Ordering Real Numbers

Putting numbers in ascending order means arranging them according to their value, from smallest to largest.

Putting numbers in descending order means arranging them according to their value, from largest to smallest.

1. Determine if the numbers should be placed in ascending or descending order.

2. Express each of the real numbers in decimal notation. Use a calculator if needed.

3. Keep as many decimal places as necessary when comparing numbers by rounding.

4. Position the numbers from Step 3 on a number line.

5. Place the numbers in the desired order, expressing them in their original form.

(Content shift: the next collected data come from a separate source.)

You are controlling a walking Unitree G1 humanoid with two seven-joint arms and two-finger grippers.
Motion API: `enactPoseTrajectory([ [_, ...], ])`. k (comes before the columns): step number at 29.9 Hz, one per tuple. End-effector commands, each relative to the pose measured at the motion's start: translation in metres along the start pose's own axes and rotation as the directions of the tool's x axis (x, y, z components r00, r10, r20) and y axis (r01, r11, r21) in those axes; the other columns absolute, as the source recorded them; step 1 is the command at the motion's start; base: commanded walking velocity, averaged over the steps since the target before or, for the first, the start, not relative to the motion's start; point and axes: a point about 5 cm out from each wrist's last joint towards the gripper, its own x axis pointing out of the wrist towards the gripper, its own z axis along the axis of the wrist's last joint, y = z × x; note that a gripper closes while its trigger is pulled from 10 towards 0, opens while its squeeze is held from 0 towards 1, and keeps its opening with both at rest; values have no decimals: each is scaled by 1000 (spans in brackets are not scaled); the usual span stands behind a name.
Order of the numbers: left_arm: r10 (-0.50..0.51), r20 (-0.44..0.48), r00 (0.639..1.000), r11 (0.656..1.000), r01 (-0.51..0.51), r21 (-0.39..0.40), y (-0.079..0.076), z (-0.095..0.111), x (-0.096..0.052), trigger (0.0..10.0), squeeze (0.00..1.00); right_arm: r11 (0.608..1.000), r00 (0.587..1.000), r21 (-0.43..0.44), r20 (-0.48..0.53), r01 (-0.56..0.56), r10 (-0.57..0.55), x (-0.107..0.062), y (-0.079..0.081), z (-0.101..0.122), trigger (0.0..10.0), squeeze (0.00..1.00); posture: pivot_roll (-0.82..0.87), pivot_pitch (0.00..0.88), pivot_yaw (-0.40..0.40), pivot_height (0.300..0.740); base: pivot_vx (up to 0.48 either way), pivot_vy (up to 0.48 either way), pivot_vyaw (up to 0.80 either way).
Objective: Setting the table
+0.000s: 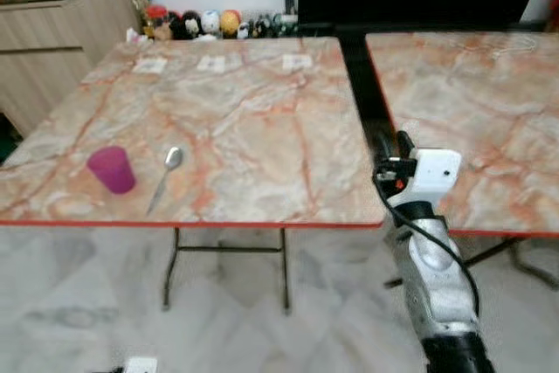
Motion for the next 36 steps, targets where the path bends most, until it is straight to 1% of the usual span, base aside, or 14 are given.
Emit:
enactPoseTrajectory([
  [1,16,-9,1000,1000,-16,-11,6,-1,-1,10000,0,1000,1000,8,22,-15,15,4,7,6,10000,0,-97,0,18,740,0,480,0],
  [18,15,-13,1000,1000,-15,-10,6,-4,-1,10000,0,1000,1000,7,14,-21,21,4,11,4,10000,0,-96,0,19,740,0,458,0],
  [22,17,-11,1000,1000,-17,-7,7,-4,-2,10000,0,1000,1000,3,12,-28,28,4,13,3,10000,0,-94,0,20,740,0,0,0],
  [25,9,-2,1000,1000,-9,-4,-1,-1,0,10000,0,999,999,4,5,-32,32,4,14,1,10000,0,-93,0,19,740,0,0,0],
  [36,-3,12,1000,1000,3,-11,-5,2,1,10000,0,999,999,2,-4,-34,34,3,15,-1,10000,0,-91,0,20,740,0,0,0],
])
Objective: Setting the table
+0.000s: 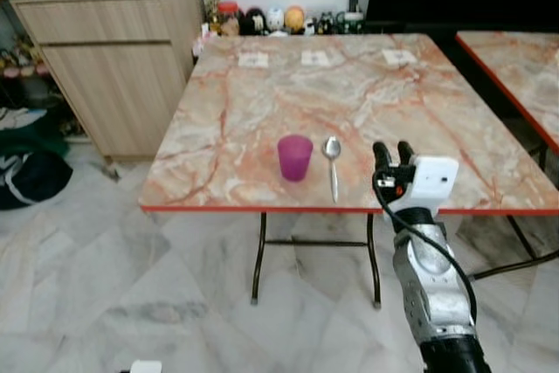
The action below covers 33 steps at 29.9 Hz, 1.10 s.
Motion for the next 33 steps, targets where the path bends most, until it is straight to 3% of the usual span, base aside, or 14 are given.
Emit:
enactPoseTrajectory([
  [1,-5,-1,1000,1000,5,-8,-3,-1,0,10000,0,1000,1000,-8,1,6,-6,1,-2,1,10000,0,-91,0,20,740,0,0,0],
  [14,-1,-2,1000,1000,1,1,0,-1,0,10000,0,999,999,-30,25,-30,31,-1,3,2,10000,0,-87,0,24,740,0,0,0],
  [18,-3,0,1000,1000,3,0,-1,0,0,10000,0,998,998,-35,41,-54,55,-2,7,4,10000,0,-88,0,24,740,245,0,539],
  [33,-6,4,1000,1000,6,1,-1,1,0,10000,0,999,999,-14,38,-33,34,-3,5,2,10000,0,-88,0,24,740,254,0,0],
])
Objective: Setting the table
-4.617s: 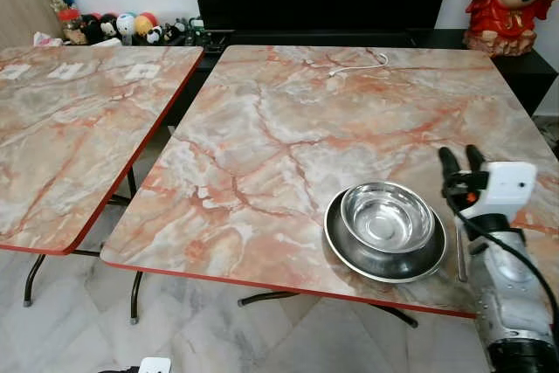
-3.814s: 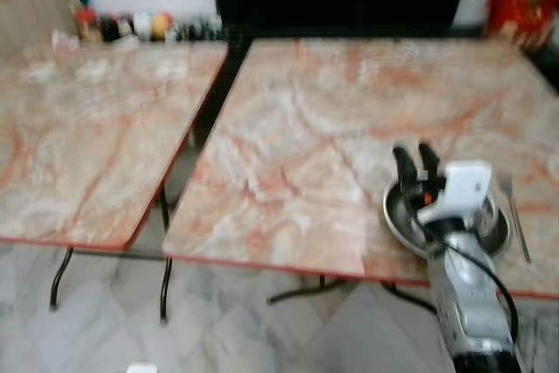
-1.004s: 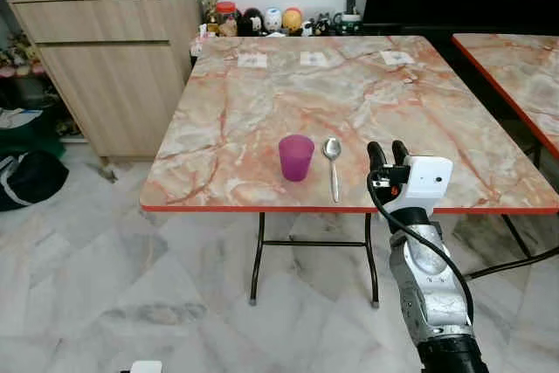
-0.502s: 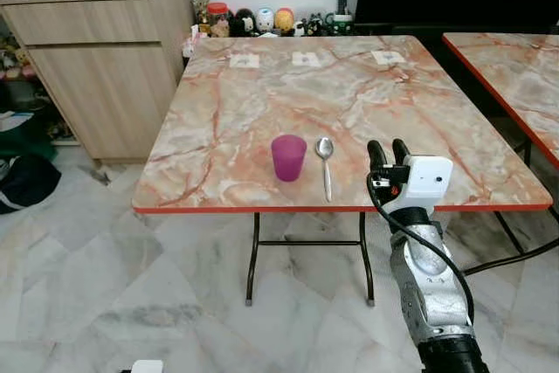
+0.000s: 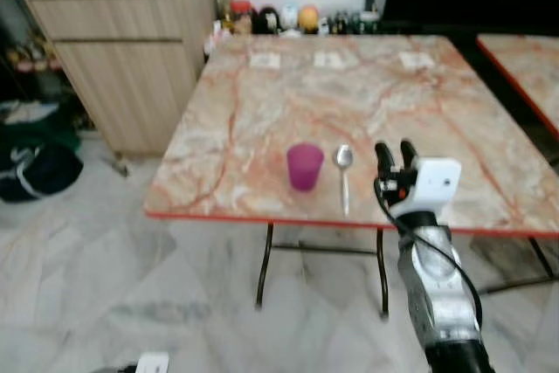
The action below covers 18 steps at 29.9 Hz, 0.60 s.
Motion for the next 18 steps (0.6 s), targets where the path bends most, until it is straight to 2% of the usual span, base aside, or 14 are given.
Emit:
enactPoseTrajectory([
  [1,-4,11,1000,1000,4,-4,-2,3,1,10000,0,1000,1000,-16,10,17,-17,0,-9,3,10000,0,-88,0,24,740,266,0,0],
  [4,-4,11,1000,1000,4,-5,-2,3,1,10000,0,1000,1000,-19,8,13,-12,0,-8,2,10000,0,-86,0,23,740,266,0,0],
  [11,-4,13,1000,1000,4,0,-3,3,1,10000,0,1000,1000,-20,-17,17,-17,-3,-7,-1,10000,0,-87,0,23,740,0,0,0],
  [13,-4,12,1000,1000,4,2,-2,3,1,10000,0,999,998,17,-55,38,-37,-5,-5,-6,10000,0,-89,0,24,740,0,0,0],
  [16,-6,10,1000,1000,6,2,-3,2,1,10000,0,998,989,4,-134,62,-61,-8,-5,-17,10000,0,-88,0,23,740,0,0,0],
  [18,-6,10,1000,1000,6,2,-3,2,1,10000,0,994,966,-6,-235,107,-105,-11,-7,-32,10000,0,-87,0,23,740,0,0,0],
])
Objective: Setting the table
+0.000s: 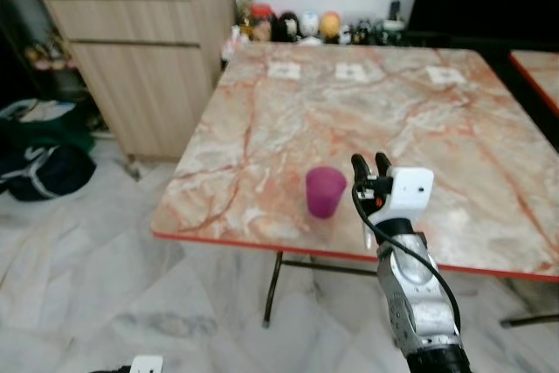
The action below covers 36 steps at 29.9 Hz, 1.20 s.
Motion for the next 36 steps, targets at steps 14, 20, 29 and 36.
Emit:
enactPoseTrajectory([
  [14,-10,-18,1000,1000,9,-8,-3,-5,-1,10000,0,988,938,66,-328,139,-110,14,-8,-42,10000,0,-88,0,28,740,0,0,0],
  [20,-9,-16,1000,1000,9,-11,-3,-5,-1,10000,0,992,928,49,-359,120,-95,26,-8,-44,10000,0,-79,0,29,740,0,0,0],
  [29,-7,-17,1000,1000,6,-16,-3,-5,-1,10000,0,986,929,54,-347,158,-130,44,-15,-34,10000,0,-68,0,29,740,0,0,0],
  [36,-9,-15,1000,1000,9,-14,-4,-5,-1,10000,0,983,922,52,-360,174,-144,50,-23,-35,10000,0,-66,0,31,740,0,0,0],
])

Place the following real numbers in descending order.||\dfrac{3}{4}\quad 0\quad -0.752\quad \sqrt[3]{2}\quad -\dfrac{\pi}{6}\quad \dfrac{6}{5}||

1. Determine if the numbers should be placed in ascending or descending order.
   
   As mentioned in the problem statement, the numbers should be placed in descending order, or from largest to smallest.

2. Express each of the real numbers in decimal notation. Use a calculator if needed.

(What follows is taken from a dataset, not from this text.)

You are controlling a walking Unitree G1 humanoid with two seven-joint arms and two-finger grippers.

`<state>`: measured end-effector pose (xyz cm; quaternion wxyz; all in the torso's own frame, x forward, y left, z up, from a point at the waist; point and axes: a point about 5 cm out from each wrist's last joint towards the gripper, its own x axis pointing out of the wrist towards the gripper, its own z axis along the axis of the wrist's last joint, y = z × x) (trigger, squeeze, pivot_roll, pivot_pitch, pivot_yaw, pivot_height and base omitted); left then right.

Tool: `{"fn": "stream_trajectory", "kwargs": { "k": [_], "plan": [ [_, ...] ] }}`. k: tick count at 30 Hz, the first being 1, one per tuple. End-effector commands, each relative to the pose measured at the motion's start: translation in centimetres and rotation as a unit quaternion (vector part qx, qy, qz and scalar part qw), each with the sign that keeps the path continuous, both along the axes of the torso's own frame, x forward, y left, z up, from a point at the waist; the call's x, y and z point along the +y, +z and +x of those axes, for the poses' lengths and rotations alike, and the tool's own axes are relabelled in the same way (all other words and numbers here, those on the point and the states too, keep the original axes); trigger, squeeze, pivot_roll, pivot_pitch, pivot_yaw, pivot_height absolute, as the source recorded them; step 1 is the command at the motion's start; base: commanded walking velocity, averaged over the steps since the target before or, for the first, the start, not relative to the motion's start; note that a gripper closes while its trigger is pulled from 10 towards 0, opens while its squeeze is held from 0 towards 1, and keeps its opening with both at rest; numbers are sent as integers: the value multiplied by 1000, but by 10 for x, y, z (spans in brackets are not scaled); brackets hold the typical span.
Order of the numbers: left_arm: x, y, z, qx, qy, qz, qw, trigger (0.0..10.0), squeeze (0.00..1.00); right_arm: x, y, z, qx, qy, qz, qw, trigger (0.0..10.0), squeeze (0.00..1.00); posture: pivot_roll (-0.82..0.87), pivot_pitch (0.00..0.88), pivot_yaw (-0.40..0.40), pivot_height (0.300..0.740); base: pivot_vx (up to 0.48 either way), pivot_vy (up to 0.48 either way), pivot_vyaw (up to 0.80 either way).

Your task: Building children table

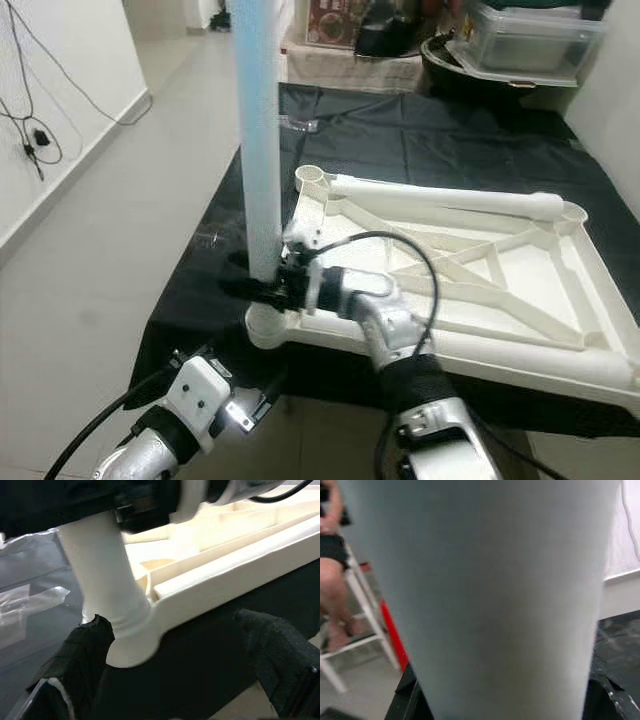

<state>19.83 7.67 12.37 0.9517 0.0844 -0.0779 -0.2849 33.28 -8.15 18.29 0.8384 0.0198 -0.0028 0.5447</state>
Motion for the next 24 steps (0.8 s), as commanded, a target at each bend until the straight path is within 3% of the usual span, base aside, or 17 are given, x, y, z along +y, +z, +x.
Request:
{"fn": "stream_trajectory", "kwargs": {
  "k": [1,2,3,4,6,7,9,12,14,16,18,19,21,22,23,24],
  "plan": [
    [0,-5,-1,11,1,5,1000,10000,0,-10,-16,12,33,-133,-13,990,0,0,90,125,-53,740,0,0,0],
    [0,-5,-1,11,1,5,1000,10000,0,-14,-18,16,34,-187,-16,982,0,0,90,125,-53,740,0,0,0],
    [0,-5,-1,11,1,5,1000,10000,0,-14,-18,16,34,-187,-16,982,0,0,90,125,-53,740,0,0,0],
    [0,-5,-1,11,0,5,1000,10000,0,-23,-19,21,39,-270,-8,962,0,0,87,128,-50,740,0,0,0],
    [0,-5,-1,12,-1,5,1000,10000,0,-45,-21,23,41,-436,4,899,0,0,82,127,-50,740,0,0,0],
    [0,-5,-1,12,-1,5,1000,10000,0,-45,-21,23,41,-436,4,899,0,0,82,127,-50,740,0,0,0],
    [0,-5,-1,12,-2,5,1000,10000,0,-57,-26,11,45,-544,10,838,0,0,82,129,-49,740,0,0,0],
    [0,-5,0,12,-2,6,1000,10000,0,-58,-30,-7,57,-618,26,784,0,0,84,129,-49,740,0,0,0],
    [0,-5,0,11,-1,6,1000,10000,0,-56,-32,-13,67,-641,36,764,0,0,85,129,-51,740,0,0,0],
    [0,-5,0,11,-1,6,1000,10000,0,-54,-33,-14,72,-647,39,758,0,0,85,129,-51,740,0,0,0],
    [0,-5,0,11,-1,6,1000,10000,0,-49,-33,-14,76,-642,42,762,0,0,84,129,-51,740,0,0,0],
    [0,-5,0,10,-1,6,1000,10000,0,-41,-33,-12,77,-622,52,778,10000,0,81,128,-50,740,0,0,0],
    [0,-4,0,10,0,5,1000,10000,0,-32,-30,-10,66,-603,60,793,10000,0,81,129,-49,740,0,0,0],
    [0,-4,0,10,0,5,1000,10000,0,-32,-30,-10,66,-603,60,793,10000,0,81,129,-49,740,0,0,0],
    [0,-4,0,10,-1,5,1000,10000,0,-27,-27,-8,57,-579,74,810,10000,1000,80,128,-52,740,0,0,0],
    [0,-4,0,10,0,5,1000,10000,0,-22,-23,-7,51,-559,88,823,10000,1000,79,130,-53,740,0,0,0]
  ]
}}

||\begin{align}\dfrac{3}{4}&=0.75 & \sqrt[3]{2}&=1.259921...\\[4pt]
-\dfrac{\pi}{6}&=-0.523598... & \dfrac{6}{5}&=1.2\end{align}||

3. Keep as many decimal places as necessary when comparing numbers by rounding.
   
   We will round to 3 decimal places. To compare the numbers more easily, it is helpful to add |\color{#ec0000}{0s}| so that all the decimal expansions have the same number of digits.

||\underbrace{0.75\color{#ec0000}{0}}_{\Large\frac{3}{4}}\quad \underbrace{0.\color{#ec0000}{000}}_{\large 0}\quad -\!0.752 \quad \underbrace{1.260}_{\large\sqrt[3]{2}}\quad \underbrace{-0.524}_{\Large-\frac{\pi}{6}}\quad \underbrace{1.2\color{#ec0000}{00}}_{\Large\frac{6}{5}}||

4. Position the numbers from Step 3 on a number line.

5. Place the numbers in the desired order, expressing them in their original form.
   
   The following descending order is obtained:

||\sqrt[3]{2}\,>\,\dfrac{6}{5}\,>\,\dfrac{3}{4}\,>\,0\,>\,-\dfrac{\pi}{6}\,>\,-0.752||